↓↓↓
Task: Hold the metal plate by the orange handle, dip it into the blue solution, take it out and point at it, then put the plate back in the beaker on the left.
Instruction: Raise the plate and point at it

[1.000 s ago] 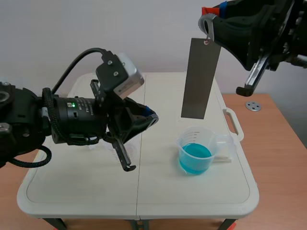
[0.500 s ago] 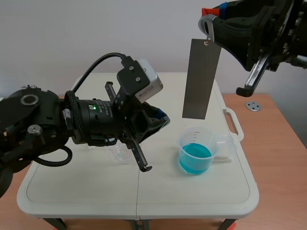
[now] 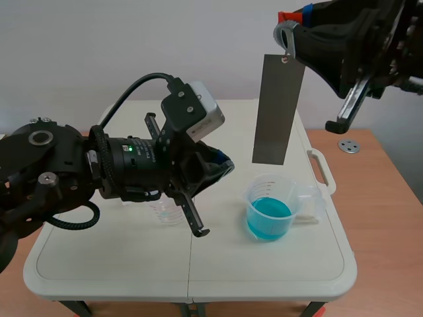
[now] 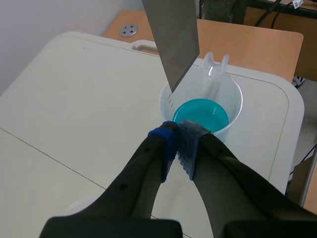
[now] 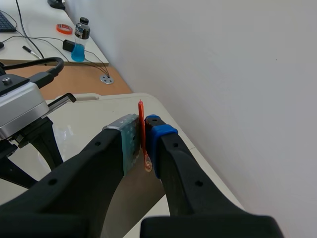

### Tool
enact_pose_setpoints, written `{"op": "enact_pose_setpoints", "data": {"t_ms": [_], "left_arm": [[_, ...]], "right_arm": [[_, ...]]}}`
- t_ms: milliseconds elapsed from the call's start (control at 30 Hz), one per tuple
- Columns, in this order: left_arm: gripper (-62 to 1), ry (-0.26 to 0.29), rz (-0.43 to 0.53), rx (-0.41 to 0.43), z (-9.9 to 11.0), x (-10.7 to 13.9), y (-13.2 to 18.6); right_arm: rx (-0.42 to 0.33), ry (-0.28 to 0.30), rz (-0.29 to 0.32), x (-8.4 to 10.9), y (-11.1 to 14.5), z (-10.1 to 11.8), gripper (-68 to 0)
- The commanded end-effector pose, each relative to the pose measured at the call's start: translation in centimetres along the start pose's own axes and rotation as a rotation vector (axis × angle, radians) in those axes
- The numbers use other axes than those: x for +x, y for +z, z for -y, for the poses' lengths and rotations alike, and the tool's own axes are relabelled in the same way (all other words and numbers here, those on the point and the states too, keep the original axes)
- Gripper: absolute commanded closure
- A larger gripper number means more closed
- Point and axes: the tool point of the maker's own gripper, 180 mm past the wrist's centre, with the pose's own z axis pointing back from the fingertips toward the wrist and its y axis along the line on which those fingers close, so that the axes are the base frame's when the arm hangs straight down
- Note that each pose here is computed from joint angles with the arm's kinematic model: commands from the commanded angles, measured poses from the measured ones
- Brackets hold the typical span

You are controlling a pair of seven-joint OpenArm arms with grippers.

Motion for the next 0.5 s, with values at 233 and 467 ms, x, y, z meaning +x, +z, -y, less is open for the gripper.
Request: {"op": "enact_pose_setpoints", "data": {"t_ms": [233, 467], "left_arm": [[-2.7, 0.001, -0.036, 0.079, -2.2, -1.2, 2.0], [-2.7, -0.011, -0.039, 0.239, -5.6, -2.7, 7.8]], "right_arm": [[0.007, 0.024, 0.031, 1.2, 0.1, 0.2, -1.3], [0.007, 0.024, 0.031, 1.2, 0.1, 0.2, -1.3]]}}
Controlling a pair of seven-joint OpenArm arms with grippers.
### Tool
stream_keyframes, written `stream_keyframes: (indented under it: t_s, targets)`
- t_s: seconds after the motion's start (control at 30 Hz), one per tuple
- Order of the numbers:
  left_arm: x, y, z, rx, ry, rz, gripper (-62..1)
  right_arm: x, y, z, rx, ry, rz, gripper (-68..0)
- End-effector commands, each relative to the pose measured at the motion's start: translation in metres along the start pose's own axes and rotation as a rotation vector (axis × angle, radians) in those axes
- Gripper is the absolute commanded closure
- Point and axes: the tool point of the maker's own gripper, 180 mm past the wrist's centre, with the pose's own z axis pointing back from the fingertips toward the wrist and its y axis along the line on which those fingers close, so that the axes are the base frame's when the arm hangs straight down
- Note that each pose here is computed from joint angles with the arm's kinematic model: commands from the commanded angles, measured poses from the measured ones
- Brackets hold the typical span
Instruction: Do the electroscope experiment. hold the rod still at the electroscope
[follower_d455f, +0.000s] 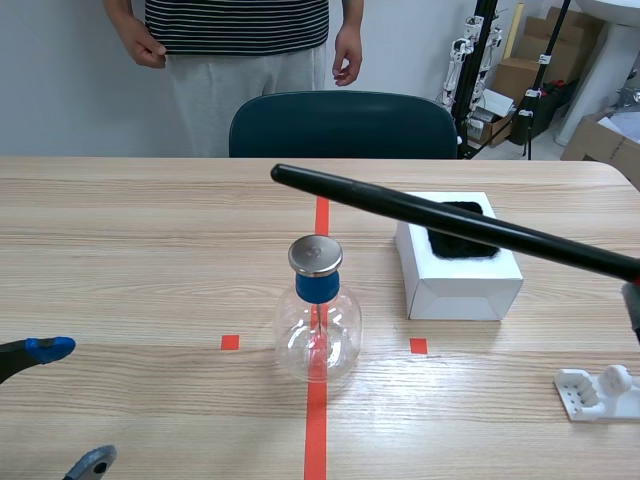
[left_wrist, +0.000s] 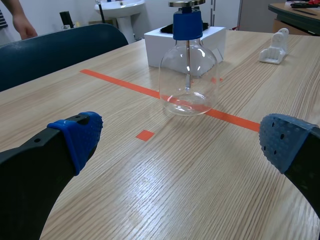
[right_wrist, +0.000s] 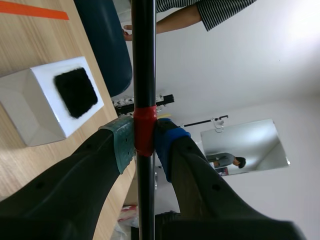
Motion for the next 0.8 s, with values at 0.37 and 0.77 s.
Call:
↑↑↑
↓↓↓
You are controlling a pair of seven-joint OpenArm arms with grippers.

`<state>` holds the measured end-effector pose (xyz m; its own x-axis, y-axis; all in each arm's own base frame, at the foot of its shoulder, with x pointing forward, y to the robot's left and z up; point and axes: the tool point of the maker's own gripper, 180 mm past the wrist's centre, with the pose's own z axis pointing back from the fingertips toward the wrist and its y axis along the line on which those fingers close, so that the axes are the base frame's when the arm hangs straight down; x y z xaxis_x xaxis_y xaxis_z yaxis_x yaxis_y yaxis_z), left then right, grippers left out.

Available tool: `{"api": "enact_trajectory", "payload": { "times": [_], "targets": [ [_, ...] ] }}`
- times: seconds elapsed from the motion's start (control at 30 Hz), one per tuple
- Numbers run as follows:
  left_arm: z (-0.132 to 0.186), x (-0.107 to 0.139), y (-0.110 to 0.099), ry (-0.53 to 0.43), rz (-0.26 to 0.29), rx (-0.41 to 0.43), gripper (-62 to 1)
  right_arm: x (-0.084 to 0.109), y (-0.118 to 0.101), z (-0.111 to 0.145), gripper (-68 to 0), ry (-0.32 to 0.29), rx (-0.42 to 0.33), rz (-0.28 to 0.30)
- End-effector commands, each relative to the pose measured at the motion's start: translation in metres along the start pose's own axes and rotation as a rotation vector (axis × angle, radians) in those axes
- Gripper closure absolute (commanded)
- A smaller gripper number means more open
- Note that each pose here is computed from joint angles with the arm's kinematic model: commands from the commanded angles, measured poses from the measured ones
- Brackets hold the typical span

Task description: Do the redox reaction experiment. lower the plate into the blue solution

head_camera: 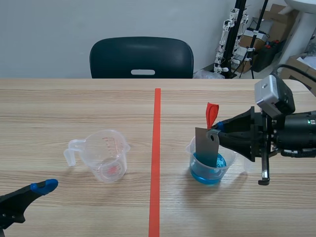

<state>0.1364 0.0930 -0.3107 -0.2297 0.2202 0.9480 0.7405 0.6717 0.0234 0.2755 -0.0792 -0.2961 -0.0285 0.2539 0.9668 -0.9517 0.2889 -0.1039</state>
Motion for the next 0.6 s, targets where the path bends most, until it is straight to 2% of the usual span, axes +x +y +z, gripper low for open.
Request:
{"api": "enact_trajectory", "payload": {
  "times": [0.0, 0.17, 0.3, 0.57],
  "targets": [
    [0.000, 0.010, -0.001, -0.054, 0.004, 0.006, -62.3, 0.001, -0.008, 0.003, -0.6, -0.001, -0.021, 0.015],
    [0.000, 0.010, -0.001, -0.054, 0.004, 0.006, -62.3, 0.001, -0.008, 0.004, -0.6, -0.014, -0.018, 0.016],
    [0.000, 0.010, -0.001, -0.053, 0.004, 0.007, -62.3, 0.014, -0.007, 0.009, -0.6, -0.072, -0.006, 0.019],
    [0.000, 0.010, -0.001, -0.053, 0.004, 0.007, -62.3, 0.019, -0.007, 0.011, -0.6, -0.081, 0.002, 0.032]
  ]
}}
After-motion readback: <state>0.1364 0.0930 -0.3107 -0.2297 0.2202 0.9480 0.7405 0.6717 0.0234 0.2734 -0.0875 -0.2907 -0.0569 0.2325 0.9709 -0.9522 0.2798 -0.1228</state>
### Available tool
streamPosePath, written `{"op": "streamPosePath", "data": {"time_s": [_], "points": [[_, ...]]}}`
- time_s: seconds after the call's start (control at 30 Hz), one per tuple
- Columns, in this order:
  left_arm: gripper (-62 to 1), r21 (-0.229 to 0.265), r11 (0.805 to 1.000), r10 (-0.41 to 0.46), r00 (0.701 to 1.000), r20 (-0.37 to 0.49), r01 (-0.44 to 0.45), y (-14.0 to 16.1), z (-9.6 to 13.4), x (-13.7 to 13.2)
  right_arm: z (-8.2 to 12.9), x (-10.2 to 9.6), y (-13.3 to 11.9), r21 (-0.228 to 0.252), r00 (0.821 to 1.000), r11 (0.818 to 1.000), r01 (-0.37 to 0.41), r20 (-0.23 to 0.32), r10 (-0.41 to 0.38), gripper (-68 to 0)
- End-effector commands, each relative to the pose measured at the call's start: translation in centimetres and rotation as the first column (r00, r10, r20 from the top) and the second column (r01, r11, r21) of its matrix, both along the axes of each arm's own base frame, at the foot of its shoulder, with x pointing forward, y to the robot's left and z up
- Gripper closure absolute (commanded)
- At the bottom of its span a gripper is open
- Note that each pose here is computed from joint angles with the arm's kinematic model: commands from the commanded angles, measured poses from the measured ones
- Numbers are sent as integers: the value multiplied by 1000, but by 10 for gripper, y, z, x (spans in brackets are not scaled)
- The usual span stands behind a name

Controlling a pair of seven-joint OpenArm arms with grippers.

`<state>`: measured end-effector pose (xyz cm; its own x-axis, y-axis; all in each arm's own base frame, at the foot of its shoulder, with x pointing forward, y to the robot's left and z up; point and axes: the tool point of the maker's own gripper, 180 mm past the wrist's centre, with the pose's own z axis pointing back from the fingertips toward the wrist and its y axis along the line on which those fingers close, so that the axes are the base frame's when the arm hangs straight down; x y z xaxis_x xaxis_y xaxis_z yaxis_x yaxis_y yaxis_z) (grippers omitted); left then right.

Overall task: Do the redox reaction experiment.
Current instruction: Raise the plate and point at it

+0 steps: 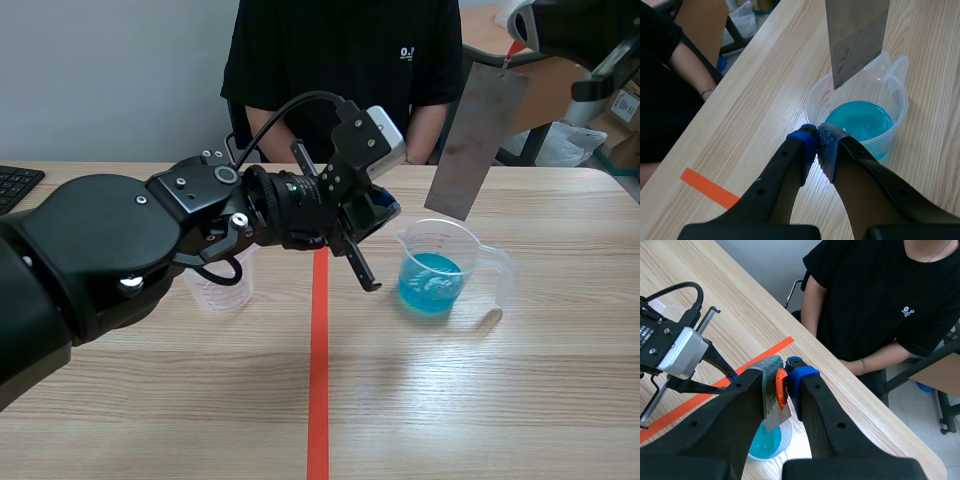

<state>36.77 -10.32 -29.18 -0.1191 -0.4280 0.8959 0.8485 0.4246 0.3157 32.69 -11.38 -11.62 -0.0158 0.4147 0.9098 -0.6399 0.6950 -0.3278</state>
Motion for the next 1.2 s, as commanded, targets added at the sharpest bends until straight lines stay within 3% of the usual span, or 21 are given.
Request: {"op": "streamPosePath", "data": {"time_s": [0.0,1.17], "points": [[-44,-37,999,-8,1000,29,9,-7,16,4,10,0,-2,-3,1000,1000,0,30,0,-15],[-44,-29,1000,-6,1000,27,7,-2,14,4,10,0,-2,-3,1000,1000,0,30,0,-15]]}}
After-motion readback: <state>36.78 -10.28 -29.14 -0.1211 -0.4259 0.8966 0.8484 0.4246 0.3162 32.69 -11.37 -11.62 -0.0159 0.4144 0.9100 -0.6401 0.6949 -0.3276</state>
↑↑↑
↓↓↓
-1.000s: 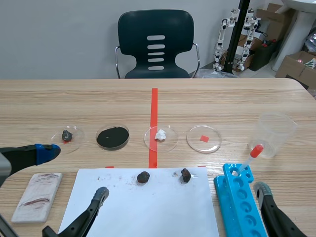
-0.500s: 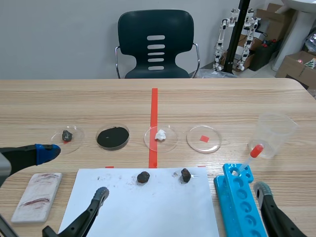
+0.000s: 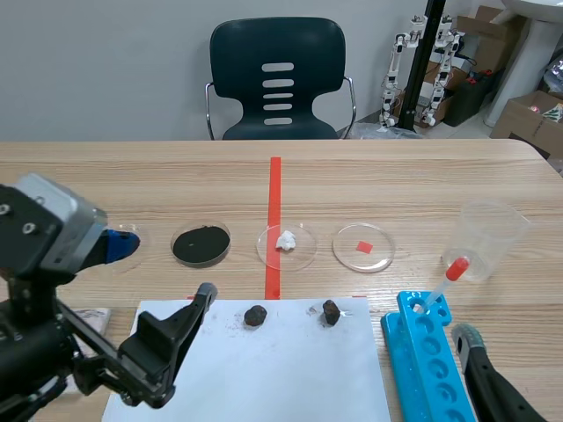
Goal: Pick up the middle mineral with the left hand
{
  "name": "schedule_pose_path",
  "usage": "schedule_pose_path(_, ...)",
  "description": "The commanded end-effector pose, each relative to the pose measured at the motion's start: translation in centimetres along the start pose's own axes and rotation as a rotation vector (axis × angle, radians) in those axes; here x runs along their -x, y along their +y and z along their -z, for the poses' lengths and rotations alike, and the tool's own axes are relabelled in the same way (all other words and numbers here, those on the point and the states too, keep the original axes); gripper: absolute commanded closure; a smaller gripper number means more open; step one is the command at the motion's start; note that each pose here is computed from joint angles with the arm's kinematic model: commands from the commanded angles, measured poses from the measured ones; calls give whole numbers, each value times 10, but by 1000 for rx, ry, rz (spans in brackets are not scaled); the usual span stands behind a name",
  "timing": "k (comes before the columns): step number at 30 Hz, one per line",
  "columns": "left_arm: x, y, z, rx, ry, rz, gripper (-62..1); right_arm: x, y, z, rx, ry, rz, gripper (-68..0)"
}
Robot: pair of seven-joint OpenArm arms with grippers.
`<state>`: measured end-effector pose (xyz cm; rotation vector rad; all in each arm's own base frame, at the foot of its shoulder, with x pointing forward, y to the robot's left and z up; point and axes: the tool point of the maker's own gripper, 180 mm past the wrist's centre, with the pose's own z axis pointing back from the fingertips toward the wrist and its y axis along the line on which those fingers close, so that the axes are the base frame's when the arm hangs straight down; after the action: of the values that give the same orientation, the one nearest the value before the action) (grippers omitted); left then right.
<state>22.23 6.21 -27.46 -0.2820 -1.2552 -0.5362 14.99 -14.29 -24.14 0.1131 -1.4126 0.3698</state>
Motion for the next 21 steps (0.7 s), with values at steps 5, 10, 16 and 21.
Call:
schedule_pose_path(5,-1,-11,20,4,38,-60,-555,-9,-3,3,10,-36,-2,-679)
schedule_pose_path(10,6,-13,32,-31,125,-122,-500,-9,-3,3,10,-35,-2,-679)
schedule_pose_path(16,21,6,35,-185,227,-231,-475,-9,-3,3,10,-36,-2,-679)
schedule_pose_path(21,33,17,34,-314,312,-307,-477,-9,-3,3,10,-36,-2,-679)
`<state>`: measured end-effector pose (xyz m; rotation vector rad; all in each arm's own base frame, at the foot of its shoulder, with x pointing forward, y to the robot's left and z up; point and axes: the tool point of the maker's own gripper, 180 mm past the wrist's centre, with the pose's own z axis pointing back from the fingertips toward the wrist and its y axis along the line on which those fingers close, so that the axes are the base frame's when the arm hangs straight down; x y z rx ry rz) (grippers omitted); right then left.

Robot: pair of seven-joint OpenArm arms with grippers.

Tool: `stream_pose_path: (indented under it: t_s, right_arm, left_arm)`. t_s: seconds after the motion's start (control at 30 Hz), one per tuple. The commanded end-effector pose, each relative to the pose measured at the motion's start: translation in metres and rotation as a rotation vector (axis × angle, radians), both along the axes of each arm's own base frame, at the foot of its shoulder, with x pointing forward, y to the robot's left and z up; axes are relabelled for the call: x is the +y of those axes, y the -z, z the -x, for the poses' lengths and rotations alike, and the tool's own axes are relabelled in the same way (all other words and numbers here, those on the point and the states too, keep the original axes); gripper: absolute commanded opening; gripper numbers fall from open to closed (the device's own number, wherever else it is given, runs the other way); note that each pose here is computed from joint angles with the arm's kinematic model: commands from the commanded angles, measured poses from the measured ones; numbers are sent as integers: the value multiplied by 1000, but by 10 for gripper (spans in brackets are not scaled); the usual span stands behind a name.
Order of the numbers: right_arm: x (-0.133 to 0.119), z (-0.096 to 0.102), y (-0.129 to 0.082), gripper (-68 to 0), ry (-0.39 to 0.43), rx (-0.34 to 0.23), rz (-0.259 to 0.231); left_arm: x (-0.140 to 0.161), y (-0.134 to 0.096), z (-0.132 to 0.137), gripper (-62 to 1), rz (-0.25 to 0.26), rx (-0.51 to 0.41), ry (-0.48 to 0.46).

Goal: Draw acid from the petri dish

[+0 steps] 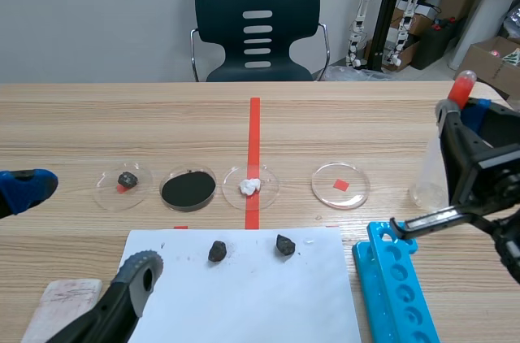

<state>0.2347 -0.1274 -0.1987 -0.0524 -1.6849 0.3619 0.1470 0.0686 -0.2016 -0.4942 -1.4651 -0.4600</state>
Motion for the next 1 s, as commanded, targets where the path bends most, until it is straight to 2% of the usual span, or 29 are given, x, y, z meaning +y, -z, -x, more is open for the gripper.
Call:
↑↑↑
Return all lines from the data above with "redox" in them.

### RESULT BELOW:
Task description: Do the redox reaction experiment. lower the plate into the blue solution
Overall task: Do the redox reaction experiment.

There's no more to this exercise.